One of the reactions involved in the smelting of copper sulfide ores involves copper (I) oxide and copper (I) sulfide: 2Cu2O2 + Cu2S ---> 6Cu + SO2
Assuming that 35.00 g of copper (I) oxide is heated with 25.00 g of copper (I) sulfide
A) determine which reagent is present in excess
B) calculate the theoretical yield of copper
C) determine the percentage yield if 35.46 g of copper is actually isolated
My work
A) Cu2O = 0.2446
Cu2S = 0.1571
Not sure how to do B) and C)
http://www.jiskha.com/display.cgi?id=1417920941
To determine which reagent is present in excess, you need to compare the amount of each reagent present in the reaction.

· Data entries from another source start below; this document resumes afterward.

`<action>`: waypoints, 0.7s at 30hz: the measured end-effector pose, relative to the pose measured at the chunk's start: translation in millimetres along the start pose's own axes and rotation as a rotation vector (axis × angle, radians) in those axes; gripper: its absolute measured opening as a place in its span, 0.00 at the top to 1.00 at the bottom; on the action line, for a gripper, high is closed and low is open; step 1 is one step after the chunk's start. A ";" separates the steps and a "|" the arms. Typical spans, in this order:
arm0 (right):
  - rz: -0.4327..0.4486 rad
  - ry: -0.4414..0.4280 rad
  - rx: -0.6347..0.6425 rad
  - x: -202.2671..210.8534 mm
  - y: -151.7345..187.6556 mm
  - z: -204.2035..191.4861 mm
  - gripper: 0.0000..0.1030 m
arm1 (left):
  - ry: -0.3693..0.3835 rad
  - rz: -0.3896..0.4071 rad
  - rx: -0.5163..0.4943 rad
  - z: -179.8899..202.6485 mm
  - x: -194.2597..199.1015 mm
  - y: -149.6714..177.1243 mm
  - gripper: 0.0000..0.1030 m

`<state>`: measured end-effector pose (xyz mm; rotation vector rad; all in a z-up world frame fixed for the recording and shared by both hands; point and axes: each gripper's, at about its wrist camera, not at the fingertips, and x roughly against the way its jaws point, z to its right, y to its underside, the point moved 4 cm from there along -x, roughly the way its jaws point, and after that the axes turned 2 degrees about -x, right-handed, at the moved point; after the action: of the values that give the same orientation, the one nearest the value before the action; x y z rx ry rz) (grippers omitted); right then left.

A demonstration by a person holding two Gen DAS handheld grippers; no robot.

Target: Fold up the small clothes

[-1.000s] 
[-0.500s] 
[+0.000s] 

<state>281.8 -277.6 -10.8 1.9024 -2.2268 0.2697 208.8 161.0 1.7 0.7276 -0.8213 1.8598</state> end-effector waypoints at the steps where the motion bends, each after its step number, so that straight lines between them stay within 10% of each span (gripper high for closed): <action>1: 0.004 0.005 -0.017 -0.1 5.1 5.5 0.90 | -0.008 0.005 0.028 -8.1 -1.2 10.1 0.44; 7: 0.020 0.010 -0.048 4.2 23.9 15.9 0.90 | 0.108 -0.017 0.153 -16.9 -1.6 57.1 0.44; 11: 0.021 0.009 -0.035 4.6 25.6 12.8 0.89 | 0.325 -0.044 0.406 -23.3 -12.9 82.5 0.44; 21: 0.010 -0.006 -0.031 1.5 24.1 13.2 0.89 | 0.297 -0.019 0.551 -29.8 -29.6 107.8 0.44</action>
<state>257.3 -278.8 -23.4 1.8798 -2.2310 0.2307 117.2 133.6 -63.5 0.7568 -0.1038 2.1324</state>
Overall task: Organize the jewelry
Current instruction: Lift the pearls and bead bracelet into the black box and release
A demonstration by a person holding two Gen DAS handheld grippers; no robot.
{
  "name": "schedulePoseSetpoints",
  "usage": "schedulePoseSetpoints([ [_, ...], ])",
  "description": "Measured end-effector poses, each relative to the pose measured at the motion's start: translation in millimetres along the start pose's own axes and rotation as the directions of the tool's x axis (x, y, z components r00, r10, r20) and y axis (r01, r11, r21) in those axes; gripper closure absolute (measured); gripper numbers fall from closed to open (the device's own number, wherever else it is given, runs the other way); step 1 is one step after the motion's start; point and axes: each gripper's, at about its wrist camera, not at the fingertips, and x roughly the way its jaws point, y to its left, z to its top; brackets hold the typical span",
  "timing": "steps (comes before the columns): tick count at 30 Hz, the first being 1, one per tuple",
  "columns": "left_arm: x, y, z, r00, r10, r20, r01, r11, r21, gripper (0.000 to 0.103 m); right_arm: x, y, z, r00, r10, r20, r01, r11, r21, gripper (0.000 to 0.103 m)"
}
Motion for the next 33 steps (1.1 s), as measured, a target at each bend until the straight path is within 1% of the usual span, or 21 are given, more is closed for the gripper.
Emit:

A) We can find the moles of each reagent using its molar mass:
For copper(I) oxide (Cu2O):
Molar mass = 2*(63.55 g/mol) + 16.00 g/mol = 143.10 g/mol
Moles = Mass / Molar mass = 35.00 g / 143.10 g/mol
For copper(I) sulfide (Cu2S):
Molar mass = 2*(63.55 g/mol) + 32.07 g/mol = 159.17 g/mol
Moles = Mass / Molar mass = 25.00 g / 159.17 g/mol
Now, divide the moles of each reagent by their stoichiometric coefficients from the balanced equation:
Moles of Cu2O / Coefficient = 0.2446 mol / 2 = 0.1223 mol
Moles of Cu2S / Coefficient = 0.1571 mol / 1 = 0.1571 mol
Comparing the moles, we see that copper(II) sulfide (Cu2S) is present in excess.
B) To calculate the theoretical yield of copper (Cu), we need to determine the limiting reagent and use its stoichiometric coefficient from the balanced equation.
From the previous calculations, we established that Cu2S is the excess reagent. Therefore, Cu2O is the limiting reagent.
The balanced equation provides a 2:6 molar ratio between Cu2O and Cu. This means that for every 2 moles of Cu2O, we should obtain 6 moles of Cu.
Moles of Cu = Moles of Cu2O * (6/2) = 0.1223 mol * (6/2) = 0.3669 mol
To convert moles of Cu to grams, we use its molar mass:
Molar mass of Cu = 63.55 g/mol
Mass of Cu = Moles of Cu * Molar mass of Cu = 0.3669 mol * 63.55 g/mol
Mass of Cu = 23.32 g
Therefore, the theoretical yield of copper is 23.32 grams.
C) To determine the percentage yield, we need to compare the actual yield of copper to the theoretical yield we calculated.
Actual yield of copper = 35.46 g (given in the question)
Percentage yield = (Actual yield / Theoretical yield) * 100
Percentage yield = (35.46 g / 23.32 g) * 100
Percentage yield ≈ 152%
The percentage yield is approximately 152%. This value suggests that the actual yield exceeds the theoretical yield, which can sometimes occur due to experimental errors or incomplete reactions.